Output Files

Outputs are specified in an extremely similar manner to options:

outputs=[
    [
        'test_output',
        'Main output file of this utility',
        {
            'validate': 'File/Output',
            'required': True,
            'default': 'ggo_out.complex',
            'data_format': 'text/tabular',
            'default_format': 'TSV_U',
        }
    ]
],

As you’ll notice there are two options specified which are entirely redundant and pointless, but until a future release must be specified: validate and required.

The outputs variable must be a list of 3-member lists. The first parameter is the name of the command line flag, if it is used. The second parameter is the description of the file, used in the label in galaxy and on the command line:

Output Files:
  --test_output [TEST_OUTPUT]
                        Main output file of this utility (Default:
                        ggo_out.complex) [Required]
  --test_output_format [TEST_OUTPUT_FORMAT]
                        Associated Format for test_output (Default: TSV_U)
                        [Required]

As noted above, for every output file an additional $ofname_format parameter is generated. The format handler specified internally determines the extension which need not be specified in --test_output.

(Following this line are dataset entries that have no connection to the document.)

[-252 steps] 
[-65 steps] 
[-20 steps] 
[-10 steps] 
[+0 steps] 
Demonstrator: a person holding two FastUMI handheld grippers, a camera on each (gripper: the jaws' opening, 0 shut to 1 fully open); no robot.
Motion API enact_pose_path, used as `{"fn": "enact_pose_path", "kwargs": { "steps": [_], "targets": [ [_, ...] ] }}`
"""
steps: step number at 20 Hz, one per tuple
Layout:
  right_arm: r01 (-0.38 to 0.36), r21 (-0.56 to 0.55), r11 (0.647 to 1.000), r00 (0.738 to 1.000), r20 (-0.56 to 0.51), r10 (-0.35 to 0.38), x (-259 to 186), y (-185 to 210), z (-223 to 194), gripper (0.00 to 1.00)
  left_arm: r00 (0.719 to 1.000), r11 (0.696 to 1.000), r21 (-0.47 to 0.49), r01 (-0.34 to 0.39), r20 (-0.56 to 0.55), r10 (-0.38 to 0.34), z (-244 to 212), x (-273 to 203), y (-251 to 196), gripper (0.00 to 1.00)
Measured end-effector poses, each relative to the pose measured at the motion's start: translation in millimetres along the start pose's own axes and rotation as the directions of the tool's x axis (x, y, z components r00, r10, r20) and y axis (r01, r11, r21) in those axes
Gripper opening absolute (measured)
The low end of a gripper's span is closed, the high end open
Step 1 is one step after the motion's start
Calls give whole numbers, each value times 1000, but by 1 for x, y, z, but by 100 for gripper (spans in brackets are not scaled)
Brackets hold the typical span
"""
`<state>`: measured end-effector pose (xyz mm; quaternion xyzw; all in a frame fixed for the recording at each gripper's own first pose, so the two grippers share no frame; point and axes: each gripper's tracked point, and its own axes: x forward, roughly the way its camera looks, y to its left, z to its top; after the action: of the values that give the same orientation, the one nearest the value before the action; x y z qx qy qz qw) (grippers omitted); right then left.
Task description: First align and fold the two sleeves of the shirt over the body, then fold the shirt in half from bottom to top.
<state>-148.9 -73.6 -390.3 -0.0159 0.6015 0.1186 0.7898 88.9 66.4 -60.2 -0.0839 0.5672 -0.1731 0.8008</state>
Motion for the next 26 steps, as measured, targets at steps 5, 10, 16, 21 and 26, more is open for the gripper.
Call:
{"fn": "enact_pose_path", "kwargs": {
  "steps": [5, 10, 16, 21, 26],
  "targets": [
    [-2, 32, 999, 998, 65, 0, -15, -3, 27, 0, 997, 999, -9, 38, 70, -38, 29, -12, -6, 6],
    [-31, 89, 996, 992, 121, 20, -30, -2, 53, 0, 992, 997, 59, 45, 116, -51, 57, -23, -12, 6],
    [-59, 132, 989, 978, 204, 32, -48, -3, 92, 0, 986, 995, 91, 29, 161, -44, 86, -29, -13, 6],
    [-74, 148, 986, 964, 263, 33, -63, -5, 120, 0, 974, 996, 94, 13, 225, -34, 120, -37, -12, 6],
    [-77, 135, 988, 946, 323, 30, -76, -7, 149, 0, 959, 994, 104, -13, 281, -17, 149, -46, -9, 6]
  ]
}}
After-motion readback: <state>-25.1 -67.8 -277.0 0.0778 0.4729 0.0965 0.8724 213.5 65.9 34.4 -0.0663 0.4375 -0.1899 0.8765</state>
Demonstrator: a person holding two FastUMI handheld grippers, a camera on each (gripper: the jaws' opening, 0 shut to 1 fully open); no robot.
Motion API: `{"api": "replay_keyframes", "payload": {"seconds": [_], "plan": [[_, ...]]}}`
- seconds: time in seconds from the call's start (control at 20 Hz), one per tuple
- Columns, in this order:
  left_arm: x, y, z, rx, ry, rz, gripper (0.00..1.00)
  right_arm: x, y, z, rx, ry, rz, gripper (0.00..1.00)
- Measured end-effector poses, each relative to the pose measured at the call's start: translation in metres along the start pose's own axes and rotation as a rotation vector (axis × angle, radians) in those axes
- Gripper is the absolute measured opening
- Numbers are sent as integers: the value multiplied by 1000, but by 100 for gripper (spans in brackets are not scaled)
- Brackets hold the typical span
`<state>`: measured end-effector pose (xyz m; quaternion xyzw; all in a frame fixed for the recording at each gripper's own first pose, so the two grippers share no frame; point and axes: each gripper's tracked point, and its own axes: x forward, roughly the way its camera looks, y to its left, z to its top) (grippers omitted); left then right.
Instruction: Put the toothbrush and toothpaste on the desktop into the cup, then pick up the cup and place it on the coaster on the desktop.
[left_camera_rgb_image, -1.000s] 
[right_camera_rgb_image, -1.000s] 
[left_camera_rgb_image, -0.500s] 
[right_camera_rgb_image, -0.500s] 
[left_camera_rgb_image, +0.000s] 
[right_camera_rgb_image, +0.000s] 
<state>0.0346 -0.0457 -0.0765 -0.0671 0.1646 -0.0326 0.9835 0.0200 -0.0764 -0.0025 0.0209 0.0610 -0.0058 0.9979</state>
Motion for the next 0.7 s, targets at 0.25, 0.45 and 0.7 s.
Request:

These files can be made use of through the galaxygetopt.outputfiles module.

from galaxygetopt.outputfiles import OutputFiles
of = OutputFiles(name='test_output', GGO=c)
data = {
    'Sheet1': {
        'header': ['Key', 'Value'],
        'data': [
            ['A1', 'B1'],
            ['A2', 'B2'],
        ]
    }
}
of.CRR(data=data)

Here we see a tabular data structure used. The OutputFiles class requires access to the GalaxyGetOpt object in order to know which outputs have been pre-declared. In the invocation

of = OutputFiles(name='test_output', GGO=c)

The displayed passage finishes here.